Complementary Utility of Intravascular Lithotripsy With Atherectomy for Severely Calcified Coronary Stenoses in Contemporary Practice
Tatsunori Takahashi, Mark Menegus, Hansol Choi, Dimitrios Bliagos, Manaf Assafin, Judah Rauch, Michael L. Johnson, Mark T. Greenberg, Asma Khaliq, Andrea Scotti, Azeem Latib
Abstract
BACKGROUND: The effectiveness and safety of a contemporary combined approach that incorporates the novel intravascular lithotripsy (IVL) technology into conventional tools including atherectomy have yet to be studied. METHODS: We retrospectively included consecutive patients who underwent percutaneous coronary intervention (PCI) with IVL from March 2021 to February 2022. Effectiveness (residual stenosis of <30%) and safety outcomes (procedural complications and major adverse cardiovascular event [MACE] defined as a composite of all-cause death, myocardial infarction, or target vessel revascularization) were compared between patients undergoing IVL with and without atherectomy. RESULTS: A total of 109 patients underwent IVL, of whom 33 patients (30.3%) were treated with both IVL and atherectomy and had higher risk features including reduced cardiac function and more frequent use of mechanical circulatory support.

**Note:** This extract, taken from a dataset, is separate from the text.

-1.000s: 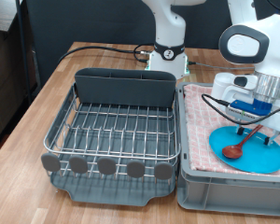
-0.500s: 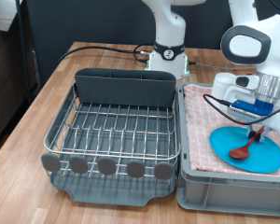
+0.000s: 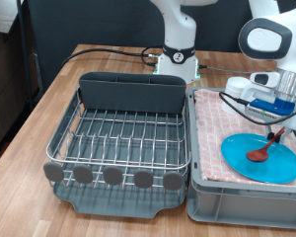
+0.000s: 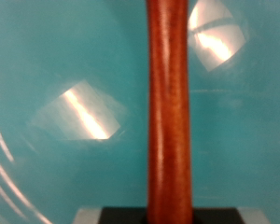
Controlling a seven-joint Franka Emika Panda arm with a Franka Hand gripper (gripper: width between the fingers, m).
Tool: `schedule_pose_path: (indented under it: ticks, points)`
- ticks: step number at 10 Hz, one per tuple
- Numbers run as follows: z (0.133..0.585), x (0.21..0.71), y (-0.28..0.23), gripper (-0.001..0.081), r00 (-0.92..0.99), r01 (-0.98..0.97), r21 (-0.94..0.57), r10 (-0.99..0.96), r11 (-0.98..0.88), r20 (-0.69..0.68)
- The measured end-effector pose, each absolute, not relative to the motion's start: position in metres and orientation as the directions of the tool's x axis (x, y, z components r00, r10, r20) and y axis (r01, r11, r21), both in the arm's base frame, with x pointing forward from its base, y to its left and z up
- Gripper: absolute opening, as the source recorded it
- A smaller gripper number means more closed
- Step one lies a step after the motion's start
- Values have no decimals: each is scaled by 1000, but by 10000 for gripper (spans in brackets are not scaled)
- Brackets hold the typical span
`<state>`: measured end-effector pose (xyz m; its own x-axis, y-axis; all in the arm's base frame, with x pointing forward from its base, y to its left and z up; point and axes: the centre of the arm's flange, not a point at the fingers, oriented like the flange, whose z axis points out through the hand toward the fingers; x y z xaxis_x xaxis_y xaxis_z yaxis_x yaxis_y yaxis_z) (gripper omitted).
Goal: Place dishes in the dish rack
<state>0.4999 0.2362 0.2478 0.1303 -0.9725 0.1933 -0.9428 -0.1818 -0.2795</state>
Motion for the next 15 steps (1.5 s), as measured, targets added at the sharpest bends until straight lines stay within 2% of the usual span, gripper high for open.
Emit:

Angiographic success for calcified de novo lesions was achieved in 85.7% and 90.6% of the combined and non-atherectomy groups, respectively (P=.49). Each group had one case of coronary perforation (P=.52) while major dissection occurred in 2 cases of calcific stent underexpansion in the combined group (6.1% vs 0%; P=.09). Thirty-day MACE occurred in 4.8% of patients including 3 deaths in the atherectomy group and 1 cardiac death and 1 myocardial infarction in the non-atherectomy group (P=.16). CONCLUSION: Procedural success and complications were similar in patients undergoing IVL with and without atherectomy when treating calcified de novo lesions. Those who required a combined approach represented a high-risk population with high mortality, suggesting that a multidisciplinary approach is needed to optimize case selection and care beyond PCI.